<<<<

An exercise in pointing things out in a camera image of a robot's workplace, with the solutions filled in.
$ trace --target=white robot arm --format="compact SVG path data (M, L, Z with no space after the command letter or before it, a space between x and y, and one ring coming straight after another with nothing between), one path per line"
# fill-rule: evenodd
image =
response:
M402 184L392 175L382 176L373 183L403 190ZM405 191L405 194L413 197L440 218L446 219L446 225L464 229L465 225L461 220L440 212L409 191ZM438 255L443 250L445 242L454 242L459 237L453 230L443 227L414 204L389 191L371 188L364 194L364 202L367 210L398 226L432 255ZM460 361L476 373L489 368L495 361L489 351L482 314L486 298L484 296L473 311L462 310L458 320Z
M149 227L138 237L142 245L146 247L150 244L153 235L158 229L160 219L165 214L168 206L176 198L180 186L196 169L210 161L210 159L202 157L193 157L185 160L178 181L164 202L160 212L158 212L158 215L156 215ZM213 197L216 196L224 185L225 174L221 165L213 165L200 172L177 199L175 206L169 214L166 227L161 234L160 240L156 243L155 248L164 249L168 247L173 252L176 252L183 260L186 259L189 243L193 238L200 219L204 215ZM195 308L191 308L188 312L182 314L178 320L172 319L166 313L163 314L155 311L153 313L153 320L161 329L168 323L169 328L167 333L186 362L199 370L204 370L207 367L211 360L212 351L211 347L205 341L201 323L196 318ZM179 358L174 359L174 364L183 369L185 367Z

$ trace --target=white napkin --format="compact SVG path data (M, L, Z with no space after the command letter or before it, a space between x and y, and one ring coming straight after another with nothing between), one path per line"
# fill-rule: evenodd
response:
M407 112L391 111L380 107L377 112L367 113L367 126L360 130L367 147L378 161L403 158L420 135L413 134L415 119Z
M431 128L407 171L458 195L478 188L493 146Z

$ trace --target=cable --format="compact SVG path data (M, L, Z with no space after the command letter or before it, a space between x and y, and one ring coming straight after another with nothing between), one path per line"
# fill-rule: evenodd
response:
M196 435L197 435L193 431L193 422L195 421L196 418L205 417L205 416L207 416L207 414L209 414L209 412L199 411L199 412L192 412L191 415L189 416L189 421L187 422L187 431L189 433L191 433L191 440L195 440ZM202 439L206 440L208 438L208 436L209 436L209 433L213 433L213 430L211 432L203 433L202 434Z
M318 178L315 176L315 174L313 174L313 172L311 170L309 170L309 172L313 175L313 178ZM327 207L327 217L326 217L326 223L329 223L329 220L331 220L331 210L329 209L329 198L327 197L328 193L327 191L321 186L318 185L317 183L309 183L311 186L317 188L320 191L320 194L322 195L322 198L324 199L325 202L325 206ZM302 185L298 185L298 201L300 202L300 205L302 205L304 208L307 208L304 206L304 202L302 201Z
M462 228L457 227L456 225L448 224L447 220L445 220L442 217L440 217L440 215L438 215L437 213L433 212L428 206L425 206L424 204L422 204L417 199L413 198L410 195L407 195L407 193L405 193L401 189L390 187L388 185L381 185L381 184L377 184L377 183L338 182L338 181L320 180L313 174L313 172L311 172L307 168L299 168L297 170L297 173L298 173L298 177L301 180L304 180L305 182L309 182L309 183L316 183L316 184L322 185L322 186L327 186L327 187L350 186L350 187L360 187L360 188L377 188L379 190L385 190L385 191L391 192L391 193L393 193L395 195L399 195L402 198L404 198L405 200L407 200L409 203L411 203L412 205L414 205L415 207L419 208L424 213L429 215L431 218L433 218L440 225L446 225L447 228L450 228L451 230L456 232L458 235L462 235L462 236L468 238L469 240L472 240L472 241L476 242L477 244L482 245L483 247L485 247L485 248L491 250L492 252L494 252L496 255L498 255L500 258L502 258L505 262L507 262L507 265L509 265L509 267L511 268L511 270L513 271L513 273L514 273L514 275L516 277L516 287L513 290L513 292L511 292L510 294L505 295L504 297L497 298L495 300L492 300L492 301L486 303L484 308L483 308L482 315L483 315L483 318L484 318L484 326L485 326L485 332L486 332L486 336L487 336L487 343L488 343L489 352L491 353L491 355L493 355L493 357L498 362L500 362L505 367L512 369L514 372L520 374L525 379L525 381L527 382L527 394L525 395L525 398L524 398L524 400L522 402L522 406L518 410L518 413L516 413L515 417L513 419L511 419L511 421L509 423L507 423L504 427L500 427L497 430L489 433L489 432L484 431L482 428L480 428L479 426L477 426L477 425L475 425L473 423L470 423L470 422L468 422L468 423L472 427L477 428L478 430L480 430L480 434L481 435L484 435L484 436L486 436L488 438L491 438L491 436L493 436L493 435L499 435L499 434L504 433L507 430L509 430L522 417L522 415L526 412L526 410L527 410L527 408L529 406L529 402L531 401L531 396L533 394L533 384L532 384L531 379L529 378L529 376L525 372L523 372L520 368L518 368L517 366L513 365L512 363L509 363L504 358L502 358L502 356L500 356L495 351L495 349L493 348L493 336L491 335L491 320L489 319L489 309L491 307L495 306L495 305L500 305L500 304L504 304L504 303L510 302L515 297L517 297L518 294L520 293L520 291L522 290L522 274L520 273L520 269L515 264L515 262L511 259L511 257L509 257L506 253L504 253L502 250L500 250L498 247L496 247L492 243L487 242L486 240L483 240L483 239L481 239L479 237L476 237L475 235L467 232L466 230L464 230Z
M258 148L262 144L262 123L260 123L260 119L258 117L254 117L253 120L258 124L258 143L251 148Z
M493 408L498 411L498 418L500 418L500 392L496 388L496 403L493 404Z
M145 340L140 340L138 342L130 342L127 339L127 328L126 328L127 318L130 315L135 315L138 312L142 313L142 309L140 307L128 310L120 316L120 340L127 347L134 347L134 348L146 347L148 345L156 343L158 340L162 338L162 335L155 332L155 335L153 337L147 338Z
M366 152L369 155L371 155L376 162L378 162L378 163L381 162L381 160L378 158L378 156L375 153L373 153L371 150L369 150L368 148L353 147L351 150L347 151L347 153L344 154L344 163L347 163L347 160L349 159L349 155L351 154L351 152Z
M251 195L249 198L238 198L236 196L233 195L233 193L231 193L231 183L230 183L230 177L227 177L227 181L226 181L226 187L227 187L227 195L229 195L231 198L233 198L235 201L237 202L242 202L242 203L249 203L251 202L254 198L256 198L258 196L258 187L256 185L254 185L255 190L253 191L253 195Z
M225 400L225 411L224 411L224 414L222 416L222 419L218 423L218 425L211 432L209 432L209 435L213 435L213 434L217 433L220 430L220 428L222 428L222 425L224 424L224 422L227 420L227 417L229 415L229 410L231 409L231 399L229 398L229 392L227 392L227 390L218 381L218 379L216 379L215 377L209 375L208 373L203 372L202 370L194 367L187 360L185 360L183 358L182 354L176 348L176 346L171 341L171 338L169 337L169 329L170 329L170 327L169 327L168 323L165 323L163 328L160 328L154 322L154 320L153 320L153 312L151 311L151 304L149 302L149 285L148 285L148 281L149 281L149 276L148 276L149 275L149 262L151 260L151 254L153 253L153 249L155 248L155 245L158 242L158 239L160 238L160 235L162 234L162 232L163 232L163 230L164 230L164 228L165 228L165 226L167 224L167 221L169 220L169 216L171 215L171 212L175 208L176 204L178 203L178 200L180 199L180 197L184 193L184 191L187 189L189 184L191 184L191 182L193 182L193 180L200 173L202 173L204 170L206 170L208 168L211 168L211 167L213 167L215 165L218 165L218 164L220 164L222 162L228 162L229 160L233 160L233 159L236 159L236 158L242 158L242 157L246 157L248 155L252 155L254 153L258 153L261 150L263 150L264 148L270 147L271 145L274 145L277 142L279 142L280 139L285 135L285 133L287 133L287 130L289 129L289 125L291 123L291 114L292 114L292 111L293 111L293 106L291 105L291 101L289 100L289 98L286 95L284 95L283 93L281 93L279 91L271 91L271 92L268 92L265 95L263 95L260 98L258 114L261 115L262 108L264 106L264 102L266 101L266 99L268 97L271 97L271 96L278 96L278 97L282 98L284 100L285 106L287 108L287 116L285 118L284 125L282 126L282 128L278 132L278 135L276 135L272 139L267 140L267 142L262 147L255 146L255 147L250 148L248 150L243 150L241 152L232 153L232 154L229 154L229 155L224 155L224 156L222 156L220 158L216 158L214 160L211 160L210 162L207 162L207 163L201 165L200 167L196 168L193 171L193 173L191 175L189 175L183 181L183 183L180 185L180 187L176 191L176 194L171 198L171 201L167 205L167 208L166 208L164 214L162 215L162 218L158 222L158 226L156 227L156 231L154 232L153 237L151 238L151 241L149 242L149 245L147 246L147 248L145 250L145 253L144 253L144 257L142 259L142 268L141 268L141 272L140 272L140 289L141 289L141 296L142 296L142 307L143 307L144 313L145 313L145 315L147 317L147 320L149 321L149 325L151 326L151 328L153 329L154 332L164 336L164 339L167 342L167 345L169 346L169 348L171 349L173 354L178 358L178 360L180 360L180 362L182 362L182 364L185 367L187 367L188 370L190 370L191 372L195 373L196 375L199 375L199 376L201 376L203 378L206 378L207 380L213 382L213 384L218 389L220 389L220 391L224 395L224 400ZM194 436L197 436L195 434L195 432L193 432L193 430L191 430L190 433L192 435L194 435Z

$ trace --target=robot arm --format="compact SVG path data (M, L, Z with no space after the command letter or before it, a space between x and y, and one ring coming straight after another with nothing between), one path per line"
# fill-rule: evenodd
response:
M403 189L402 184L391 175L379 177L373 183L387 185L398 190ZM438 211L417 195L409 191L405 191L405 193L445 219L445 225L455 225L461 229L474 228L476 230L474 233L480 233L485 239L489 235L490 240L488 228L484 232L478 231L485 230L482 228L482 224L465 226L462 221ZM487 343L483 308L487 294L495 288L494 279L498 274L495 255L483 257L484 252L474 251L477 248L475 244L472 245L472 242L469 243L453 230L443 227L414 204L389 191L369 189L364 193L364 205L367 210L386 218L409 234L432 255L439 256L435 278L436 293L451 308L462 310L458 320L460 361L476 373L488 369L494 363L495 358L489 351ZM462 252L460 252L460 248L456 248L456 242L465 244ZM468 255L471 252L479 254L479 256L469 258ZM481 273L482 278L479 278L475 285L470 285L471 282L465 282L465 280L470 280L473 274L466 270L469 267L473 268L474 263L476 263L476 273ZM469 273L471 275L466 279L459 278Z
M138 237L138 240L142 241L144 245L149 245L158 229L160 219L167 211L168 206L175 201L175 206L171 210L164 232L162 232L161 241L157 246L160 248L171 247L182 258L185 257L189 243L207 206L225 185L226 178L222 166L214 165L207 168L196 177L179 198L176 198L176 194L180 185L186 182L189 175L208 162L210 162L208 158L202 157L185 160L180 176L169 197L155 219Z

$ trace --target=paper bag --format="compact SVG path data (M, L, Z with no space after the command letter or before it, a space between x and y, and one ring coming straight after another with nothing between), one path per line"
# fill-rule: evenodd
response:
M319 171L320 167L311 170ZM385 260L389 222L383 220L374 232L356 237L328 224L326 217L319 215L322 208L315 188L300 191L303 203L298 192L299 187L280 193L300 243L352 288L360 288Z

>>>>

[WHAT THIS TASK INVOLVES]
Search the data above for the word "white" and say how many lines contain it, giving only that number.

[ANSWER TO THIS PROBLEM]
2